W sprawie skazani na dożywocie zostali dwaj Rosjanie Siergiej Dubinski i Igor Girkin oraz obywatel Ukrainy Leonid Charczenko. Czwarty oskarżony w sprawie, Rosjanin Oleg Pułatow został uniewinniony.
"Pomimo tego, że nasz kraj nie jest stroną w tym procesie, holenderska prokuratura dołożyła wszelkich starań, aby przedstawić sprawę inaczej" - twierdzi rosyjskie MSZ. Zdaniem strony rosyjskiej, postępowanie od początku było prowadzone w sposób tendencyjny, a sąd działał pod wpływem nacisków polityków holenderskich. "W takich warunkach nie ma co mówić o obiektywizmie i bezstronności" - skomentowało MSZ Rosji.
Lista rosyjskich zarzutów wobec prowadzących postępowania jest długa. Na koniec podsumowano: "Proces w Holandii ma wszelkie szanse stać się jednym z najbardziej skandalicznych w historii postępowań sądowych z obszerną listą dziwactw, niekonsekwencji i wątpliwych argumentów prokuratury, które jednak stały się podstawą wyroku. Wyrażamy głębokie ubolewanie, że Sąd Okręgowy w Hadze zaniedbał zasady bezstronnego wymiaru sprawiedliwości ze względu na obecną sytuację polityczną, zadając tym samym poważny cios reputacji całego systemu sądownictwa w Holandii."
"Kara za wszystkie okrucieństwa jest nieunikniona"
Głos w sprawie czwartkowego wyroku zabrała także Ukraina. Prezydent Wołodymir Zełesnki ocenił, że decyzja sądu w Hadze jest ważna, bo rozwiewa "iluzję bezkarności Rosji".
"Wyroki dla sprawców zestrzelenia malezyjskiego samolotu MH17, wydane przez sąd w Hadze, to ważna decyzja; konieczne jest jednak posadzenie na ławie oskarżonych także mocodawców tych osób, czyli przedstawicieli władz Rosji" - napisał na Twitterze.

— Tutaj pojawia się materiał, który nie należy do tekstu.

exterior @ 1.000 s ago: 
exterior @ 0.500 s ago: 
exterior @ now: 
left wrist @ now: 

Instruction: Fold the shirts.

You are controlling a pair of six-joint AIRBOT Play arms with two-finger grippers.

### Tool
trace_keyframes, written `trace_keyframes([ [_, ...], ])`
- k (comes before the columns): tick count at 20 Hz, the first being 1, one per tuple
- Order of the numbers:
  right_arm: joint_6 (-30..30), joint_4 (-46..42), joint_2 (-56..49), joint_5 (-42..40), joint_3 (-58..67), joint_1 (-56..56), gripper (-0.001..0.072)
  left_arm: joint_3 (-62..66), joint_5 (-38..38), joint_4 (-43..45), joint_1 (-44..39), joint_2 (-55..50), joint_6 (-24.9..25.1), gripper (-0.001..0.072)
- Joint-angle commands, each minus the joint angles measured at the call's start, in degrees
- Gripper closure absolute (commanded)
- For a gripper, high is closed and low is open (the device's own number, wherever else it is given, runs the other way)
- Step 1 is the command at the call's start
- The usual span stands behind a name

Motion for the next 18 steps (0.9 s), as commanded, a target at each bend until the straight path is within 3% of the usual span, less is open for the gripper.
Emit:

Wyrok sądu w Hadze w sprawie zestrzelenia w 2014 roku malezyjskiego samolotu pasażerskiego nad Donbasem jest sygnałem dla Rosji, że żadne kłamstwo nie pomoże uniknąć sprawiedliwości - ocenił natomiast szef MSZ Ukrainy Dmytro Kułeba.
"Przyjmuję z zadowoleniem pierwsze wyroki" - napisał Kułeba na Twitterze. Ocenił także, że za ogłoszeniem pierwszych wyroków przed sądem w Hadze stoi "tytaniczna wspólna praca Ukrainy, Holandii, Belgii, Australii i Malezji".
Bądź na bieżąco z wydarzeniami w Polsce i na wojnie w Ukrainie, klikając TUTAJ
"Sprawiedliwości stało się zadość"
Podczas ogłaszania wyroku w budynku sądu obecnych było przeszło dwustu krewnych ofiar, z czego na samej sali sądowej około czterdziestu.
Jak informują niderlandzkie media z zadowoleniem przyjęli oni czwartkowy wyrok sądu okręgowego w Hadze. - Sprawiedliwości stało się zadość – przekonuje Piet Ploeg, prezes fundacji "Vliegramp MH17".
- Mój smutek nigdy nie minie, ale zakończenie procesu przynosi mi spokój - powiedział Hans de Borst, który stracił córkę.
Dalsza część artykułu pod materiałem wideo
Katastrofa lotnicza. Zginęło 298 osób
Do zestrzelenia samolotu malezyjskich linii lotniczych Malaysia Airlines doszło 17 lipca 2014 r. Boeing 777 leciał z Amsterdamu do Kuala Lumpur.
Prorosyjscy separatyści na wschodzie Ukrainy wystrzelili pocisk kierowany ziemia-powietrze Buk. Zginęło wówczas 298 osób, z czego niemal 200 Holendrów.